EU looks beyond Obama to clinch free trade deal

24 Sep, 2016

A last-gasp push to seal a landmark free trade deal between the European Union and the United States before the end of Barack Obama's presidency has failed, EU ministers agreed on Friday. "It is not realistic to reach the final agreement by the end of the Obama administration," said Peter Ziga, the trade minister of Slovakia which currently holds the EU's six-month rotating presidency.
The decision puts the fate of the accord on the US side in the hands of Hillary Clinton or Donald Trump, who are both running their presidential campaigns on anti-trade deal platforms. The highly ambitious Transatlantic Trade and Investment Partnership (or TTIP) would create the world's biggest market of 850 million consumers stretching from Hawaii to Lithuania.
But with talks dragging on since 2013, opposition has grown, most dangerously in key member states France and Germany amid fears that TTIP will undermine European standards on health and the environment. EU Trade Commissioner Cecilia Malmstroem, who leads the talks with the US, said it takes five or six months for a new American administration to be fully in place and that effectively puts the negotiations on hold. "When we can restart, (that) is a bit too early to speculate until we know what the administration would look like," she said after EU trade ministers met in the Slovak capital.
The ministers met hoping to patch up deep differences after tens of thousands of demonstrators thronged European cities in recent days demanding the EU walk away from the deal. "From our point of view, the (TTIP) talks are effectively suspended because meaningful negotiations are no longer taking place," said Reinhold Mitterlehner, the economy minister from Austria where opposition to the deal is fierce.
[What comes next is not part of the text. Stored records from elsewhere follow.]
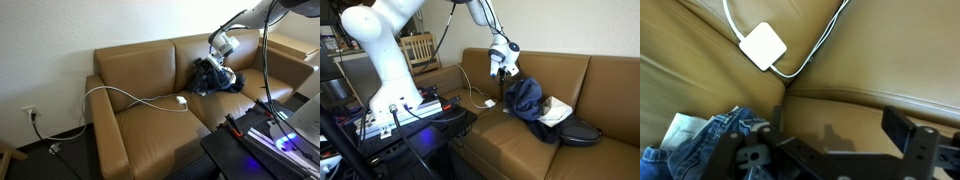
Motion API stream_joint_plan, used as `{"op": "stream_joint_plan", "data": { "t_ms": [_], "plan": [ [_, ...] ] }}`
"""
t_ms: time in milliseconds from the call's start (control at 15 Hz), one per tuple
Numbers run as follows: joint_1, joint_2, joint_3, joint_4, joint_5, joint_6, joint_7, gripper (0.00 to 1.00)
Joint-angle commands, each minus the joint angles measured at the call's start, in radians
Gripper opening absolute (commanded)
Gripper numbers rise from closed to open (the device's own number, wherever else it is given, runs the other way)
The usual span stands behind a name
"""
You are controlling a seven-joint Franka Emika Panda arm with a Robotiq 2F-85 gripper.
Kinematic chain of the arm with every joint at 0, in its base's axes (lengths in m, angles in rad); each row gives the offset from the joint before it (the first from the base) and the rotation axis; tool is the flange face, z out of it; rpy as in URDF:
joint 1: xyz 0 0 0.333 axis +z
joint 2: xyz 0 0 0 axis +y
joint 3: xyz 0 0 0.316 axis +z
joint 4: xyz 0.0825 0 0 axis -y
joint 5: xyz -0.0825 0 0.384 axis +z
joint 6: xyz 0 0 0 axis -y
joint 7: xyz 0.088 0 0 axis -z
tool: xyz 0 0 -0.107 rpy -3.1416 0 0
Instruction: Shift the white cloth on the seat to the right, overlapping it with the black one, and then also incorporate the denim and jacket, overlapping them too
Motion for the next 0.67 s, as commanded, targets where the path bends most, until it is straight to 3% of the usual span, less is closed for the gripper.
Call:
{"op": "stream_joint_plan", "data": {
  "t_ms": [0, 67, 333, 600],
  "plan": [
    [0.161, 0.053, -0.017, 0.034, 0.068, 0.11, 0.016, 1.0],
    [0.197, 0.077, -0.031, 0.058, 0.058, 0.096, 0.045, 1.0],
    [0.423, 0.207, -0.067, 0.162, 0.01, 0.339, 0.142, 1.0],
    [0.596, 0.263, -0.217, 0.2, -0.153, 0.489, 0.335, 1.0]
  ]
}}
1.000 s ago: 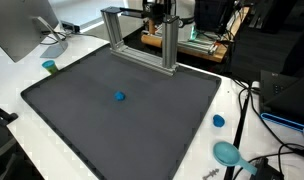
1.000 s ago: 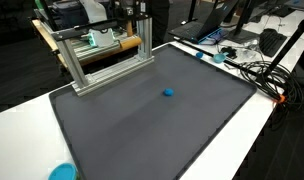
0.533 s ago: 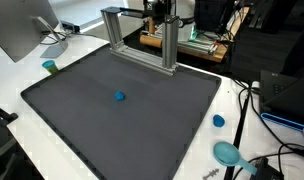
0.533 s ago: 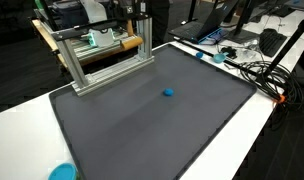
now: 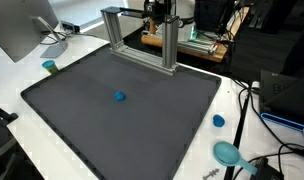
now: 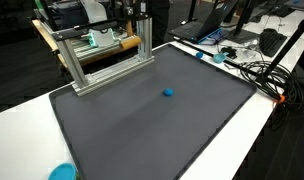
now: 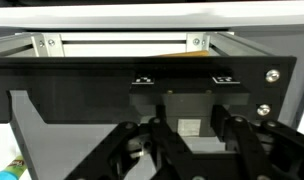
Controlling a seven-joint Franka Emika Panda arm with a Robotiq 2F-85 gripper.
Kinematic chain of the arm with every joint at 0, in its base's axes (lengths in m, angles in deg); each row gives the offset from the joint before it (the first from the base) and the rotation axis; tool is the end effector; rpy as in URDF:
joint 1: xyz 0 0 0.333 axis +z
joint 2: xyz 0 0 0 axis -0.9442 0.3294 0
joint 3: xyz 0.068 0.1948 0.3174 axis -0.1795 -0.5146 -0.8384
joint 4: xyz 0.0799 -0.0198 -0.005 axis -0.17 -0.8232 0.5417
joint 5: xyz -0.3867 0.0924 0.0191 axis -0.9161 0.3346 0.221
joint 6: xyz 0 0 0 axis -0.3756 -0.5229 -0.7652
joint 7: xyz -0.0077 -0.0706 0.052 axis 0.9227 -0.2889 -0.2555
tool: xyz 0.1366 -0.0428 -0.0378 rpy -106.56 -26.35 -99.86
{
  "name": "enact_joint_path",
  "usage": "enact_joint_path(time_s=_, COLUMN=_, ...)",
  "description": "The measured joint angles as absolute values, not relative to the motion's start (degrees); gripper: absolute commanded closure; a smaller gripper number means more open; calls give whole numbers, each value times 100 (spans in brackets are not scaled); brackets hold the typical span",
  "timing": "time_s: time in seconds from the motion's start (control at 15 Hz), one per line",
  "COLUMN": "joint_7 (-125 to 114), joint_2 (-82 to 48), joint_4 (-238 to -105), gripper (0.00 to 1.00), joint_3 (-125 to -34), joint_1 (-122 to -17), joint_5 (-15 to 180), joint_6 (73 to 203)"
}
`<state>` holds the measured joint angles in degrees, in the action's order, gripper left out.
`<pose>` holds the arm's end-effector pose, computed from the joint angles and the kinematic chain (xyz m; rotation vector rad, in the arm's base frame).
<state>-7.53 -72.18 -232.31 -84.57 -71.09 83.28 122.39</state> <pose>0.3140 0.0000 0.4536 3.0974 -0.0389 0.1314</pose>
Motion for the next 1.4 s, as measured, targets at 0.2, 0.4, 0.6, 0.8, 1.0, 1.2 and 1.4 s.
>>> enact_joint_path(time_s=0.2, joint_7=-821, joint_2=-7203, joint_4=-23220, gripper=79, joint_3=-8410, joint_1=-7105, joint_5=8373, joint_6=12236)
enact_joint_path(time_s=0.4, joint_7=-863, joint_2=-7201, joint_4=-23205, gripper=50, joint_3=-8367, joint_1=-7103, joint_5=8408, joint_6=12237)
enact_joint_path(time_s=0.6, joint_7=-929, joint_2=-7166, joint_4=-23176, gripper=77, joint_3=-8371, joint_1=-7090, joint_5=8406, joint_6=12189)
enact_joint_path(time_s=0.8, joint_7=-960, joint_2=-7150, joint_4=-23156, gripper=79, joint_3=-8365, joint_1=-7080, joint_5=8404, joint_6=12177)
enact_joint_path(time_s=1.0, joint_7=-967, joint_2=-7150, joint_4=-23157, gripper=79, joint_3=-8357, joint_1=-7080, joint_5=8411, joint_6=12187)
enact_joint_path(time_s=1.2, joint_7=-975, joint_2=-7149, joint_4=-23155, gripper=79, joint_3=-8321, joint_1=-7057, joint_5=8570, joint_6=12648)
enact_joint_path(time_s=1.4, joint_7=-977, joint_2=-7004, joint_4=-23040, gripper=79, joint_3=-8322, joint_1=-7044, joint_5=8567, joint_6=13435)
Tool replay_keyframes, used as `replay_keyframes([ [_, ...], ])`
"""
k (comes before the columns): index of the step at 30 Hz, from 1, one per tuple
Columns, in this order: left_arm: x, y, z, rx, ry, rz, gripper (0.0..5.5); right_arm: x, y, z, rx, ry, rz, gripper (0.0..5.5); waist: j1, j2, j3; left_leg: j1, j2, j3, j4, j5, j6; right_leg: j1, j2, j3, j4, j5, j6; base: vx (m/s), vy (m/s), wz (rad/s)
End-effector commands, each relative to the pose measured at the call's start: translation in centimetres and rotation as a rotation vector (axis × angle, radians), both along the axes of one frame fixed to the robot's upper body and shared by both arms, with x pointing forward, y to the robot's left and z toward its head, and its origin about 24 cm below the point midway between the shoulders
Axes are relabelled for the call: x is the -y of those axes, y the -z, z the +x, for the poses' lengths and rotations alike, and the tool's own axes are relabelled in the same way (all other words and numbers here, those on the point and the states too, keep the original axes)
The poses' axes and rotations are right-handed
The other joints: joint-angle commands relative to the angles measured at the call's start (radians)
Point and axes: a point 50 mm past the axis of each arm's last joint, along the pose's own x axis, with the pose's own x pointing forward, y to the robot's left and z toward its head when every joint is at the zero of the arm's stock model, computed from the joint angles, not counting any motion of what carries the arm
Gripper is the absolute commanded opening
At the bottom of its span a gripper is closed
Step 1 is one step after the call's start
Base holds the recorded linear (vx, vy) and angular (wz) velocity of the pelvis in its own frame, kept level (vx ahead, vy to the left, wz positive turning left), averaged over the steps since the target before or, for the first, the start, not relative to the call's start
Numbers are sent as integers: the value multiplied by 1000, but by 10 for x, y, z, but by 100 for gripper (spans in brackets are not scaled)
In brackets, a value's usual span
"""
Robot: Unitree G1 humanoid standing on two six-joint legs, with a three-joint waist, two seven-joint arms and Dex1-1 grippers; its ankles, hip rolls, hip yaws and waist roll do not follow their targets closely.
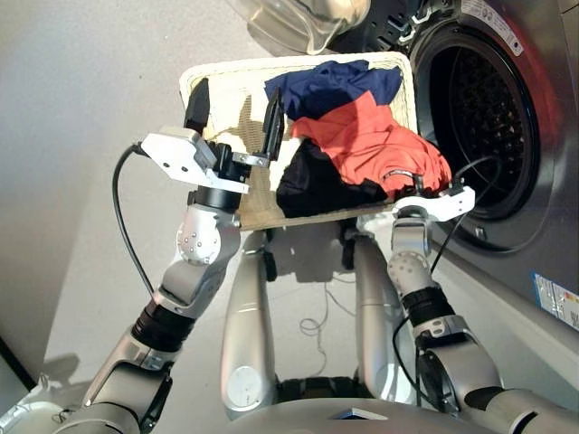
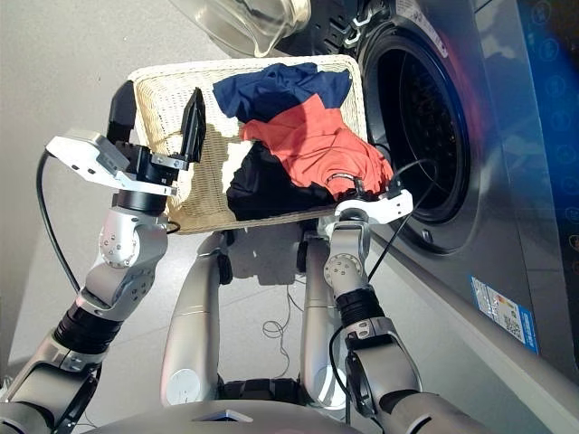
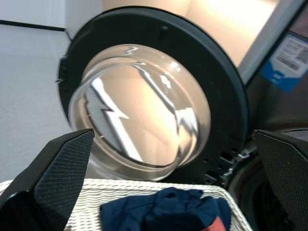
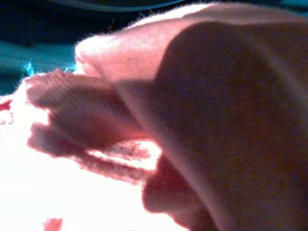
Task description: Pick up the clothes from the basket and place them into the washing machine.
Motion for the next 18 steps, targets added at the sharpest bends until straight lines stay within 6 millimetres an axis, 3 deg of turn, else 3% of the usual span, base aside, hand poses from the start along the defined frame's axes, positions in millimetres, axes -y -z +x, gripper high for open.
replay_keyframes([
  [1, 0, -24, -14, 147, 44, -72, 550, 36, -31, 3, 148, 182, 59, 0, -11, 66, -14, -35, -28, -24, 104, -105, 2, 26, -11, 41, -198, 115, 75, 0, 0, 0],
  [7, 3, -27, -18, 165, 92, -64, 550, 87, -79, 14, 250, 381, 152, 0, 11, 91, -14, -99, -34, -30, 133, -115, 5, -36, -12, 49, -171, 107, 77, -9, 1, 3],
  [10, 3, -26, -20, 162, 111, -71, 550, 117, -107, 10, 292, 475, 148, 0, 19, 101, -14, -163, -37, -30, 159, -110, 6, -100, -14, 57, -146, 113, 78, -22, 0, 28],
  [14, -1, -23, -23, 150, 111, -62, 550, 156, -142, 0, 321, 578, 110, 0, 28, 105, -14, -262, -36, -38, 234, -137, 6, -193, -16, 65, -71, 93, 79, -27, 6, 86],
  [18, -7, -18, -28, 127, 98, -46, 550, 182, -172, -12, 341, 629, 8, 0, 30, 97, -14, -359, -36, -40, 311, -153, 7, -287, -14, 69, 6, 80, 77, 0, 0, 0],
])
"It would be wise to put on mute something that is perceived so negatively," he added, confirming a position Austria shares with France. Critics complain that the US side has failed to offer any serious proposals, especially on sensitive issues such as protecting geographical labelling for renowned farm products such as Champagne or Roquefort cheese. "I am convinced that we must restart on totally new grounds," said French Trade Minister Matthias Fekl, one of TTIP's loudest critics, adding that more and more member states were coming round to his view.
In Germany, TTIP has split the ruling coalition, with Chancellor Angela Merkel still its biggest backer but her socialist partners, led by Vice-Chancellor Sigmar Gabriel, dead set against it. Hopes were strong meanwhile for CETA, a similar deal with Canada that has already been negotiated but which had to overcome unexpected hurdles in Austria and Germany. Fears of a failure of CETA have waned since Gabriel's socialists narrowly backed the deal at a party conference last week.
Last-minute opposition also flared up in Austria and Belgium but the ministers now expect to approve the agreement next month so that it can be signed with Canadian Premier Justin Trudeau at an EU-Canada summit on October 27. CETA would then go on for ratification in national and regional parliaments across the EU, a tricky and time consuming process, though most of the terms will be able to be implemented provisionally. Opponents believe CETA is an attempt to set a dangerous precedent before completing the much bigger accord with the US. More than 160,000 demonstrators thronged major cities across Germany on Saturday in opposition to both trade deals. Thousands more protested outside EU headquarters in Brussels on Tuesday.